Frequently asked questions

What is a bear put spread on CLNE?
A bear put spread on CLNE is the bear put spread strategy applied to CLNE (stock). The strategy is structurally moderately bearish: A bear put spread buys an at-the-money put and sells an out-of-the-money put at a lower strike for defined risk and defined reward bounded by the strike width. With CLNE stock trading near $2.00, the strikes shown on this page are snapped to the nearest listed CLNE chain strike and the premiums come straight from the end-of-day bid/ask midpoint.
How are CLNE bear put spread max profit and max loss calculated?
Max profit equals strike width minus net debit times 100; max loss equals net debit times 100. Breakeven is long-put strike minus net debit. For the CLNE bear put spread priced from the end-of-day chain at a 30-day expiry (ATM IV 424.10%), the computed maximum profit is unbounded per contract and the computed maximum loss is unbounded per contract. Live intraday quotes will differ as the chain moves through the trading session.
What is the breakeven for a CLNE bear put spread?
The breakeven for the CLNE bear put spread priced on this page is no defined breakeven on the modeled curve at expiration, derived from end-of-day chain premiums.
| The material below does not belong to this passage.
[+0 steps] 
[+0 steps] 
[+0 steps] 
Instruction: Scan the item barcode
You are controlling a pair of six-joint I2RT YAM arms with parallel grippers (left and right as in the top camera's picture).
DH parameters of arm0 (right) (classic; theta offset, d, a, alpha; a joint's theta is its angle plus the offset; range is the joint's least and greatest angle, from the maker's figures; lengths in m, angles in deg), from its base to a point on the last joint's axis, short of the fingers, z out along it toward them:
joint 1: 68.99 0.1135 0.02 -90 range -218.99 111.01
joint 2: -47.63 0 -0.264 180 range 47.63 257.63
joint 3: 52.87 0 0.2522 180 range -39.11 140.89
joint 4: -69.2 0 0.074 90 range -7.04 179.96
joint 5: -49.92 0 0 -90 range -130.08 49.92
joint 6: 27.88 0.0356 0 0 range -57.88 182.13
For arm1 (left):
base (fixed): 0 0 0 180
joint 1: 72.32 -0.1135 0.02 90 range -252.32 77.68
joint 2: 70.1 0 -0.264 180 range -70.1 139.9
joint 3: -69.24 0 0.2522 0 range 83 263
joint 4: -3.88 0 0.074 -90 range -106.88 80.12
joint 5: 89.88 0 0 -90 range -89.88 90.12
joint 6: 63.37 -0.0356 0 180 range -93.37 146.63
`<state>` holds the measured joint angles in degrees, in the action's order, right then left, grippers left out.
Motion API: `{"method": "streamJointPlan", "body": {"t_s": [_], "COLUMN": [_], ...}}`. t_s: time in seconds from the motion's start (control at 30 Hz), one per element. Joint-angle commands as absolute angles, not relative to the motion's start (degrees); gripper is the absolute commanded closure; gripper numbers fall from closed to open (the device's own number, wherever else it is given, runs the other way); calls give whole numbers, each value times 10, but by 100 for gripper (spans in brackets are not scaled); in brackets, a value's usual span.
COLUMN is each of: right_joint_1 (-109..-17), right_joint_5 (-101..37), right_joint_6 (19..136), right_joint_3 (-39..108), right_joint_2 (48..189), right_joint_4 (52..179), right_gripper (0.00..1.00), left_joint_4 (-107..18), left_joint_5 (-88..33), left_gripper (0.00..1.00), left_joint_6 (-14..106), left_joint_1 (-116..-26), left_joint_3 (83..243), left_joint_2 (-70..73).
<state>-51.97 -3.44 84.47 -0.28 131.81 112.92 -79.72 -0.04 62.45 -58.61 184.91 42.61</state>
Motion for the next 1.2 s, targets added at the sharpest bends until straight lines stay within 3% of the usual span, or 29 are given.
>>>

Breakeven is the underlying price at which the strategy's P&L crosses zero ignoring transaction costs and assignment risk. The current CLNE market-implied 1-standard-deviation expected move is approximately 121.59%; if the move sits well outside the breakeven distance, the structure's risk-reward becomes correspondingly tighter.
When should you consider a bear put spread on CLNE?
Bear put spreads on CLNE reduce the cost of a bearish CLNE stock position by selling a lower-strike put; suited to moderate-decline theses where price reaches but does not vastly exceed the short strike.
How does current CLNE implied volatility affect this bear put spread?
CLNE ATM IV is at 424.10% with IV rank near 100.00%, which is elevated relative to its 1-year range. Premium-selling structures (covered call, cash-secured put, iron condor) generally look more attractive when IV rank is high; premium-buying structures (long call, long put, debit spreads) are more expensive in that regime.